Assigned task> Produce word for word the lines of the data below running from the one that has "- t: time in" to the one that has "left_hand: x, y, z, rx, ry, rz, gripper", inclusive, and no others.

Source records>
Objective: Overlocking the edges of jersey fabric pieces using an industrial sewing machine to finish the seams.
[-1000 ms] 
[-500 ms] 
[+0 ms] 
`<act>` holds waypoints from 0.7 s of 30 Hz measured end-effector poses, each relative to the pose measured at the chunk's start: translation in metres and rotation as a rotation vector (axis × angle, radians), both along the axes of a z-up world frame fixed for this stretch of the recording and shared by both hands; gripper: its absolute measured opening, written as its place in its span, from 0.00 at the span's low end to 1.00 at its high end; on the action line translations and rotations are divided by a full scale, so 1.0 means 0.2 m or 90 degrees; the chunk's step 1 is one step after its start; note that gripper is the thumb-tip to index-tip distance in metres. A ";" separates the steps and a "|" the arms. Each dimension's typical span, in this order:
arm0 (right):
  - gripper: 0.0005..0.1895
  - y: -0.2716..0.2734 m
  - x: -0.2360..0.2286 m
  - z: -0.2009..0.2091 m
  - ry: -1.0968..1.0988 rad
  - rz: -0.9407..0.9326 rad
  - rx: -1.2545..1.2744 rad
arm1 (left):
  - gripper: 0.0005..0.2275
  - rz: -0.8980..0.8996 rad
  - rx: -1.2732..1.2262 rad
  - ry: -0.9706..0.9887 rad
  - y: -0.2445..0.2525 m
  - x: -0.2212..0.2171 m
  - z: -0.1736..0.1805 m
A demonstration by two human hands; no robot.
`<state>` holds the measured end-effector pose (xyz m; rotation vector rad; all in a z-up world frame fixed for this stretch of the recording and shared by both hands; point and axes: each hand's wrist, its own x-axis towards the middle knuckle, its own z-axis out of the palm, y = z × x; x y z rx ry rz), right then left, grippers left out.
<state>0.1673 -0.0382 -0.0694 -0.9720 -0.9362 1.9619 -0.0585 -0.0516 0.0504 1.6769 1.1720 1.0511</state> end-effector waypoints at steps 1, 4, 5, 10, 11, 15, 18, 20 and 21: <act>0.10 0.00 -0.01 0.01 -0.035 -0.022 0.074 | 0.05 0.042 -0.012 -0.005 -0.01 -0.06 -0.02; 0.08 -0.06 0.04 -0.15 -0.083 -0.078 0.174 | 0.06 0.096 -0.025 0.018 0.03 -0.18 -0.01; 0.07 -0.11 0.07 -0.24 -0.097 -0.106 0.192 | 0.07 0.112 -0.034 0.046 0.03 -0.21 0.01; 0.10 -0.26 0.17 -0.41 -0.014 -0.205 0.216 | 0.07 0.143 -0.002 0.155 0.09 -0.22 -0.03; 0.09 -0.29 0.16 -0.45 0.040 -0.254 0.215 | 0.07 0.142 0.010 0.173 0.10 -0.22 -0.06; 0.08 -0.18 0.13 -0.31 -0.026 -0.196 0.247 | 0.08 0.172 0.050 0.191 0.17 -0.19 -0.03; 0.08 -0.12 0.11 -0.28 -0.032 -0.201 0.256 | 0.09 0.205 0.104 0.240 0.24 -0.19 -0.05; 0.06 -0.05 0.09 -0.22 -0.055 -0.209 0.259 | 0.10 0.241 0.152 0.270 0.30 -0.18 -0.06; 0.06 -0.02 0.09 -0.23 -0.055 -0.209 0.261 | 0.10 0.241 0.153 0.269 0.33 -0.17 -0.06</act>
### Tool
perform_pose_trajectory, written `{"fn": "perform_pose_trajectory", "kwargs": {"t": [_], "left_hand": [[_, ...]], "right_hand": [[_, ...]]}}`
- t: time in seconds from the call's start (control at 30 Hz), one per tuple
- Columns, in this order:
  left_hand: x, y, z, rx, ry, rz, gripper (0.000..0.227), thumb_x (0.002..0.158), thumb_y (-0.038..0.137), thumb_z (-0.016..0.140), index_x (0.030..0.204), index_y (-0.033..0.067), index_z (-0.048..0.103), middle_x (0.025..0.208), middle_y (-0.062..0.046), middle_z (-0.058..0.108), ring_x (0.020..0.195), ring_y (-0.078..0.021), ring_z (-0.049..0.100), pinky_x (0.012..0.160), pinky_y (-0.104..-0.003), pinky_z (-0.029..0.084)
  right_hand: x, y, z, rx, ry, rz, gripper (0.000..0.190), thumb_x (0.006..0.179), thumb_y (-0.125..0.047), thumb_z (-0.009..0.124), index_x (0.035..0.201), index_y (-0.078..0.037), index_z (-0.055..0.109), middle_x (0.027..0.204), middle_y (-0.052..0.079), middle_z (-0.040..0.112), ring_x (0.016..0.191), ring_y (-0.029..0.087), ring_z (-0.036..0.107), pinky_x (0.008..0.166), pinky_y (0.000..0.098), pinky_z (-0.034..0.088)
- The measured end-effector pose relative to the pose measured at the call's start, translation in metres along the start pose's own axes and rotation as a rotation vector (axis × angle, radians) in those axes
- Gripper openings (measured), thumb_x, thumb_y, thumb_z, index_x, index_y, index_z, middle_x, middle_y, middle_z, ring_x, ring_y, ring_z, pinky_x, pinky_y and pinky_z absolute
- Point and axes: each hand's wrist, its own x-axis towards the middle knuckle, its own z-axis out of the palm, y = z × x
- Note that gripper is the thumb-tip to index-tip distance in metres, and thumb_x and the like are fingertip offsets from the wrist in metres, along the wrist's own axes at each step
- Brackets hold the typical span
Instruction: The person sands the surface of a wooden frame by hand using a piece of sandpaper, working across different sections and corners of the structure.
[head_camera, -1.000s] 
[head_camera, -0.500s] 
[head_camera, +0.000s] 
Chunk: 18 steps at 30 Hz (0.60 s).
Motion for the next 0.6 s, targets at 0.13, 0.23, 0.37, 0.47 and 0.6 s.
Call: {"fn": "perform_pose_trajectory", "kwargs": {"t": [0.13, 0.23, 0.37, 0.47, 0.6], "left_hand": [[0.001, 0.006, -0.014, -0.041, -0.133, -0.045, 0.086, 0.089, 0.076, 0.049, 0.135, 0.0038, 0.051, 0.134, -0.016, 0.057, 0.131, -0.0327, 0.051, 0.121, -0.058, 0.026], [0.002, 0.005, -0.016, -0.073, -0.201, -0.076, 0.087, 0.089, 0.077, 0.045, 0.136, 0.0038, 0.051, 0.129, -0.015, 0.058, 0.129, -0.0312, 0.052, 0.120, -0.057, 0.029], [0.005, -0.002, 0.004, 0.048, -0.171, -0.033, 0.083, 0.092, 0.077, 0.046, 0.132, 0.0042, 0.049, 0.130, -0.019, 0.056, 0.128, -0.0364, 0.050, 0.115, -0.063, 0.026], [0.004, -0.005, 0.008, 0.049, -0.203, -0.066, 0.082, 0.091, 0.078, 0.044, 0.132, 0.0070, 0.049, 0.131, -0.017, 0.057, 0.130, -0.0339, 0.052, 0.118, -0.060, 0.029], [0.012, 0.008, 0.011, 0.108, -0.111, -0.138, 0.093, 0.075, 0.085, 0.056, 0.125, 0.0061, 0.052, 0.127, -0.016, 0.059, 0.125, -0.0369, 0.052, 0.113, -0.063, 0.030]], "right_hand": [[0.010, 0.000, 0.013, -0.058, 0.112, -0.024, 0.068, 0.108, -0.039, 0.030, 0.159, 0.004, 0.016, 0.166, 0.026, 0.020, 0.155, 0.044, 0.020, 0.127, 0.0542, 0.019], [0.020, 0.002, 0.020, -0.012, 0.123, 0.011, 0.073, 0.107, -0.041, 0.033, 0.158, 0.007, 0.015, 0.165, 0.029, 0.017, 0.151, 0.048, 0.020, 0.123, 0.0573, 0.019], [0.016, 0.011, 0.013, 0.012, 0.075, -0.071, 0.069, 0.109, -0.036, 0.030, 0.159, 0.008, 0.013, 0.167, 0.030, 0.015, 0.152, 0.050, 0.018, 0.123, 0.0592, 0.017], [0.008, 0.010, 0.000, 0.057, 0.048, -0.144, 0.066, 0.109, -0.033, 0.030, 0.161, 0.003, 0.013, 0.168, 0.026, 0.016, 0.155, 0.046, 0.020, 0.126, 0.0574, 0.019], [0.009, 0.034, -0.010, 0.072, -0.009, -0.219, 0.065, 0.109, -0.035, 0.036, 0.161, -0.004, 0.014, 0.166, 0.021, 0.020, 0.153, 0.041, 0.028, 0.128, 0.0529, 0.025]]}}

Solution to this task>
- t: time in seconds from the call's start (control at 30 Hz), one per tuple
- Columns, in this order:
  left_hand: x, y, z, rx, ry, rz, gripper (0.000..0.227), thumb_x (0.002..0.158), thumb_y (-0.038..0.137), thumb_z (-0.016..0.140), index_x (0.030..0.204), index_y (-0.033..0.067), index_z (-0.048..0.103), middle_x (0.025..0.208), middle_y (-0.062..0.046), middle_z (-0.058..0.108), ring_x (0.020..0.195), ring_y (-0.078..0.021), ring_z (-0.049..0.100), pinky_x (0.012..0.160), pinky_y (-0.104..-0.003), pinky_z (-0.029..0.084)

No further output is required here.